與這些國家倡議平行,國防部門的利害關係人對目前全球的技術範式提出了批評。Baykar 主席 Selcuk Bayraktar 將目前全球科技巨頭的主導地位形容為一種「技術資本主義統治」,利用神經學剝削來削弱國家主權。Bayraktar 主張採用開源架構與分佈式學習模型,以確保數據在地化與透明度。他認為,採取一種強調認知能力而非純粹處理能力的混合開發方法,是避開中心化數據伺服器霸權的關鍵。
Conclusion
Türkiye has initiated a multi-sectoral transition toward digital independence through targeted infrastructure spending, indigenous software development, and a comprehensive national education strategy.

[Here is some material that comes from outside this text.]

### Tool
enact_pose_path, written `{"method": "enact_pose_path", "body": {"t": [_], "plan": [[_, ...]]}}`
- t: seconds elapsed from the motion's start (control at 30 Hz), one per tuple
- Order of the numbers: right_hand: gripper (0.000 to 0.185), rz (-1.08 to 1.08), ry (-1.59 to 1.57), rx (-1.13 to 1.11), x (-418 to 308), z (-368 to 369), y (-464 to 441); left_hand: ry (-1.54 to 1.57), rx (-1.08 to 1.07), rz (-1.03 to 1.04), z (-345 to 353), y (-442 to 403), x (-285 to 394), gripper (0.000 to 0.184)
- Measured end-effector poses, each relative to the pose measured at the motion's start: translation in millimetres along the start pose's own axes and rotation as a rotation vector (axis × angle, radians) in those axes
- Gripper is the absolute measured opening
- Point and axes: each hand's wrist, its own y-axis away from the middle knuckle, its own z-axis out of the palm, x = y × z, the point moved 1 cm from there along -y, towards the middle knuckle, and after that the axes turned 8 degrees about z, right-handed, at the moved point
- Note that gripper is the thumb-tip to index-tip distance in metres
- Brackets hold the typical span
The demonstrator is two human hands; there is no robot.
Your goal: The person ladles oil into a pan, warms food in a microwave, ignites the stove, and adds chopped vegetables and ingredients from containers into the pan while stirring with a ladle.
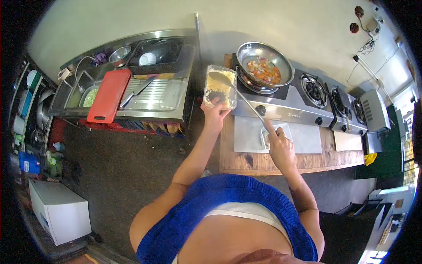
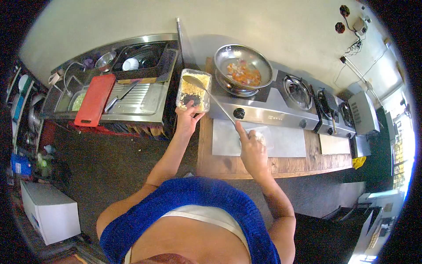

土耳其透過針對性的基礎設施支出、本土軟體開發以及全面的國家教育策略,啟動了一次跨部門向數位獨立轉型的過程。
Vocabulary Learning
The Architecture of Institutional Authority: Nominalization and Latinate Precision
To transition from B2 to C2, a student must stop describing actions and start conceptualizing them. The provided text is a masterclass in nominalization—the process of turning verbs (actions) into nouns (concepts). This is the hallmark of "High Academic" or "Diplomatic" English, where the focus shifts from who is doing what to what state of affairs exists.
⚡ The Morphological Shift
Observe the transformation of dynamic actions into static, authoritative entities:
- Action: The state formalized a plan C2 Concept: "Türkiye Formalizes Strategic AI Action Plan"
- Action: They developed human capital C2 Concept: "Human capital development constitutes a central component"
- Action: They rapproched linguistically C2 Concept: "pursuing a linguistic rapprochement"
By utilizing nominalization, the writer removes the "human agent" and replaces it with an "institutional process," lending the text an air of inevitability and objective truth.
🏛️ Lexical Density & High-Register Collocations
C2 mastery requires the ability to pair precise adjectives with abstract nouns to create "dense" meaning. Note these specific pairings from the text:
Techno-capitalist dominance Not just "big tech power," but a systemic critique of a specific economic-technological regime.
Neurological exploitation Moves beyond "manipulation" to a clinical, scientific level of precision.
Distributed learning models Technical precision that replaces vague descriptions of "sharing data."
🧩 The Logic of 'Predicated Upon'
B2 students use "based on." C2 practitioners use "predicated upon."
While they are synonymous, predicated upon implies a logical or philosophical foundation. It suggests that if the foundation (the four pillars) fails, the entire structure (the AI Action Plan) collapses. This is nuanced modality—using a specific word to signal a deeper logical relationship.
🖋️ Sophisticated Syntactic Compression
Look at the phrase: "...whereby 2% of public investment programs will be earmarked for AI projects."
The C2 Mechanism: The use of "whereby" acts as a linguistic bridge, allowing the writer to introduce a method or a mechanism without starting a new sentence. It transforms a simple fact into a formal provision, mimicking the style of international treaties and legislative frameworks.